Background of the database
Anthropogenic compounds are widely distributed in nature and toxic for living beings. The degradation of these compounds is essential to clean up the environment. Many microbial enzymes are involved in the degradation of these compounds. Oxygenases are one of them that oxidize theses compounds by incorporating oxygen atom(s). Monooxygenase and dioxygenase are two main groups of the oxygenases. Monooxygenases incorporate one oxygen atom to substrate and reduce the other oxygen atom to water whereas Dioxygenases incorporate both atoms of molecular oxygen into substrate. Dioxygenases are more diverse than monoxygenases and play crucial role of the degradation of aromatic compounds. Aromatic dioxygenases are divided into two subfamilies: Aromatic Ring hydroxylating dioxygenases(ARHD) and Aromatic ring Cleavage dioxygenases(ARCD).
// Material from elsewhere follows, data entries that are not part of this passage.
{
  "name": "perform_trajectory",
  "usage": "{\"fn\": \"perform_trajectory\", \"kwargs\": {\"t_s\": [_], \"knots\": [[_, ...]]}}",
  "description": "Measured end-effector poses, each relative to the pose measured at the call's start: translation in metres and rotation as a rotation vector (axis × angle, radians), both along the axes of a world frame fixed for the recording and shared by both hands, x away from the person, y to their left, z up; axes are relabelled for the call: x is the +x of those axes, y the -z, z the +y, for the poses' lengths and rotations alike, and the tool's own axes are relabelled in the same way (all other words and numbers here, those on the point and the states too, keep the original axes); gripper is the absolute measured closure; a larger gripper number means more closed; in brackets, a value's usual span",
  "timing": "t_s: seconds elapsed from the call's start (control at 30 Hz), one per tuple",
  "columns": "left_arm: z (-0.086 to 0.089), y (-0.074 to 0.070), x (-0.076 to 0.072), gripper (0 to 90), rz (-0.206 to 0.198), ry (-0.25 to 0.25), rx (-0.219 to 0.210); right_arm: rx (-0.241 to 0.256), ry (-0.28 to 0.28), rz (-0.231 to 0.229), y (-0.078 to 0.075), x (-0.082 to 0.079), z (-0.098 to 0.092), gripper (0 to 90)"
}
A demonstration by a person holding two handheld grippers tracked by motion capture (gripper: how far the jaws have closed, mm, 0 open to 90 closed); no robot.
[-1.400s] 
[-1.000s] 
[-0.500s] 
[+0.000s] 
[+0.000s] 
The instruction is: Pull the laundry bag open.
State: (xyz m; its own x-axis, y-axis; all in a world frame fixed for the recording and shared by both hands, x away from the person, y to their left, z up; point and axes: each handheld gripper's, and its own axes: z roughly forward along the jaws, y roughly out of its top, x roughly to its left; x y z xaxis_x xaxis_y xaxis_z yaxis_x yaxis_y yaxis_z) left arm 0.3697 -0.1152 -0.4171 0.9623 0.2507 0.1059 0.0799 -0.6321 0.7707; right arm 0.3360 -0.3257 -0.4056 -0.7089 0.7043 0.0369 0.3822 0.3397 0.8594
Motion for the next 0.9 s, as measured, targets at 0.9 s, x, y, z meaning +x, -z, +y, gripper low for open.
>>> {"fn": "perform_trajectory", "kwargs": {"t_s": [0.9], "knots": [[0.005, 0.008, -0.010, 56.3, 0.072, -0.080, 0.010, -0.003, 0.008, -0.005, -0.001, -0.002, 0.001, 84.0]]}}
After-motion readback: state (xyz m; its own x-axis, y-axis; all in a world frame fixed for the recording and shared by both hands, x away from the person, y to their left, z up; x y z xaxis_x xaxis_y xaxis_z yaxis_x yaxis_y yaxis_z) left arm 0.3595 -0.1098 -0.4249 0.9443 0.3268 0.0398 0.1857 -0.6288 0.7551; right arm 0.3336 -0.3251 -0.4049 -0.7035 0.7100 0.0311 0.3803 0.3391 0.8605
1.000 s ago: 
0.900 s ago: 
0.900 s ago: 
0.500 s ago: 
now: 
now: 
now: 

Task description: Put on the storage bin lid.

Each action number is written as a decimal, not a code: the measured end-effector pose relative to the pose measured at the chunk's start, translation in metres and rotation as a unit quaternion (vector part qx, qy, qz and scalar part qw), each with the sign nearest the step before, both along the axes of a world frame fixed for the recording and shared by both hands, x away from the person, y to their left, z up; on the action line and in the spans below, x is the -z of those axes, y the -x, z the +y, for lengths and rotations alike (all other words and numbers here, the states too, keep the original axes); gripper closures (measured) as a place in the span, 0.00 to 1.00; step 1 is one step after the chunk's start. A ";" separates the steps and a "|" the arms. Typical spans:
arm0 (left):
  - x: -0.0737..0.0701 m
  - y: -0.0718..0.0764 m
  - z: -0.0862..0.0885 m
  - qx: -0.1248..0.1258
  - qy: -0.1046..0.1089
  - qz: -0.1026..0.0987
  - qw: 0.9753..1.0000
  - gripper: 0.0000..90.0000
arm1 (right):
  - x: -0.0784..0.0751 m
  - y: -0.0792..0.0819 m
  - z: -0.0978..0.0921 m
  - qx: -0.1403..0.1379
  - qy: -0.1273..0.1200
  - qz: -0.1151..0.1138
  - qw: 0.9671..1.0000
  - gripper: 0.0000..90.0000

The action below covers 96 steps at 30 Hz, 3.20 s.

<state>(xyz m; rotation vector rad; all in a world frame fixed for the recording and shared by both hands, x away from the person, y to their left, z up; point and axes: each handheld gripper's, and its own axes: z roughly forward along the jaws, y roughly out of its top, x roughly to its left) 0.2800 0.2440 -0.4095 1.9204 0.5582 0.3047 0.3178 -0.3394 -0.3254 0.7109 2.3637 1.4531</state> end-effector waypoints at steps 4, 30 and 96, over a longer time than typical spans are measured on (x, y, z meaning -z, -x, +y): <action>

ARHD incorporate two atoms of dioxygen into their substrates in the dixydroxylation reaction, and cis-diols are formed. This reaction also requires NAD(P)H as an electrodonor. Aromatic-ring-cleavage dioxygenases incorporate two atoms of dioxygen into aromatic substrates, typically carrying two or more hydroxyl groups on the aromatic ring and the aromatic ring is cleaved. This reaction does not require an external reductant. Aromatic ring cleavage dioxygenase further divides into two subfamilies based on mode of ring cleavage: extradiol and intradiol. Intradiol dioxygenases utilize non-heme Fe(III) to cleave the aromatic nucleus ortho to the hydroxyl substituents; and extradiol dioxygenases utilize non-heme Fe(II) or other divalent metal ions to cleave the aromatic nucleus meta to hydroxyl substituents.
Content of database
The database contains information on over 240 oxygenases including both dioxygenases and monooxygenases involved in the biodegradation on xenobiotic compounds. The enzyme entries contain their EC number, synonym, reaction in which they involved, Family and subfamily, Structure and Gene link and literature citation. The entries also linked to several external database including BRENDA, LIGAND, ENZYME and UM-BBD providing wide background information.